Governor Holcomb has supported a handful of cities and counties who issued mask orders, but had

resisted a statewide requirement. He says he changed his mind after watching the number and rate of coronavirus cases go up and stay up — and after seeing news photos of people mingling without masks.

Indiana is averaging nearly 800 new cases a day, double the average a month ago. Holcomb says that includes areas which had previously been spared the worst of the pandemic, from Dubois and Posey Counties in southwest Indiana to Porter and Kosciusko Counties in the north.

Anyone age 8 and up will have to wear a mask in all indoor public and commercial spaces, including

schools, or in outdoor areas where social distancing isn’t possible. The order will include exceptions,

including for some medical conditions. Violating the order is a misdemeanor carrying up to six months in jail and a thousand-dollar fine, but Holcomb says he won’t be sending out the “mask police” to issue tickets. He says he’s still hoping to appeal to Hoosiers’ sense of civic duty. He says the state has made progress in reopening businesses, and says he doesn’t want to have to reimpose restrictions, as other states have. He says masks are a simple step to do that.

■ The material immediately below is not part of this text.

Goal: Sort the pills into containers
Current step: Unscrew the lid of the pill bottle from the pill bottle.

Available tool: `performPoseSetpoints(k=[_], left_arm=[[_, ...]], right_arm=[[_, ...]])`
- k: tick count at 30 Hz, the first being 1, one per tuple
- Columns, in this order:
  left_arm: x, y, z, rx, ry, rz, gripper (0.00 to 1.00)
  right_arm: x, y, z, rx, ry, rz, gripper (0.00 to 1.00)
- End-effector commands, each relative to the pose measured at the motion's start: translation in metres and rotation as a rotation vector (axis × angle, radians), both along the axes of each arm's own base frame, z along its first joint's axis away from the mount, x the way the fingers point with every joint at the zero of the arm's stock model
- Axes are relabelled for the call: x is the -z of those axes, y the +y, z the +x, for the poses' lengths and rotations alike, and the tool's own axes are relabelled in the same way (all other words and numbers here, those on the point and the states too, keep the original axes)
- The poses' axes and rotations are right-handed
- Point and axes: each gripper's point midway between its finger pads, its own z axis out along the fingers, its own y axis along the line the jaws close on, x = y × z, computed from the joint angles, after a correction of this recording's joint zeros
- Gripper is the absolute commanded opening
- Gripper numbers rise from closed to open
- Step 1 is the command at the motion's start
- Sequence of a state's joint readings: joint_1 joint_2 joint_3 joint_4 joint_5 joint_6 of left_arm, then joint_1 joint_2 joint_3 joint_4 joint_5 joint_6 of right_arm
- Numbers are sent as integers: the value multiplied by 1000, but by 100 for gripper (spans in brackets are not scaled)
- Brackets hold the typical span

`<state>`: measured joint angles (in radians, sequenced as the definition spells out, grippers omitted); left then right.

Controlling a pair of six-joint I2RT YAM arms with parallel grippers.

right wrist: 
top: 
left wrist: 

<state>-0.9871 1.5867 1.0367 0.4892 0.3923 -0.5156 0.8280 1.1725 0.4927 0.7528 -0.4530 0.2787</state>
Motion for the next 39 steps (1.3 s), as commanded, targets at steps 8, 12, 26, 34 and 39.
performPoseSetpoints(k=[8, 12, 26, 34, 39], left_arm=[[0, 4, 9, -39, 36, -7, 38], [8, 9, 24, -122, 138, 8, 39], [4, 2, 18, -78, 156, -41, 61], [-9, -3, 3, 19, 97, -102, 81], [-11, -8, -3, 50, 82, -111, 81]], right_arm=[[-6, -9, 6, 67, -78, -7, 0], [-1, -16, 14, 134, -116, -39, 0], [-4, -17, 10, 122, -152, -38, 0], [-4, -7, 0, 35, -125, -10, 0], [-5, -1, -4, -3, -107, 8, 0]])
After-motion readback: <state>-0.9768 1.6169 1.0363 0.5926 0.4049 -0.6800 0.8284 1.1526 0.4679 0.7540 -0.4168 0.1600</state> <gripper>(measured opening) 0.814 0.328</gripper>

Lindsay Weaver, chief medical officer for the Indiana State Department of Health, says studies indicate masks reduce the odds of transmitting the virus by 80%. Family and Social Services Secretary Jennifer Sullivan compares the order to the “Click It or Ticket” campaign which accompanied the imposition of a seat-belt requirement. She says the combination of the law and the public-education campaign boosted seat belt use from 18% to 88% in 16 months.

31 states now require masks, with seven announcing mask requirements in the last week. Holcomb’s

announcement came less than an hour after Ohio became the last of Indiana’s neighbors to add a mask mandate.

Holcomb says he’s talked to several fellow governors with worse virus resurgences than Indiana who have told him they wish they’d required masks sooner. He says he doesn’t want to be in the same position a week from now. And Holcomb says with schools starting to reopen, kids shouldn’t be getting one message about the importance of masks at school and a different one when they leave.

The state is also issuing guidelines for how schools should handle virus cases among students or staff.

The state is encouraging schools to group students together in “pods” to reduce the number of contacts, and make contact tracing easier in the event of an infection. The guidelines call for a pod with at least one case or a class with at least two to shut down, with students quarantining at home.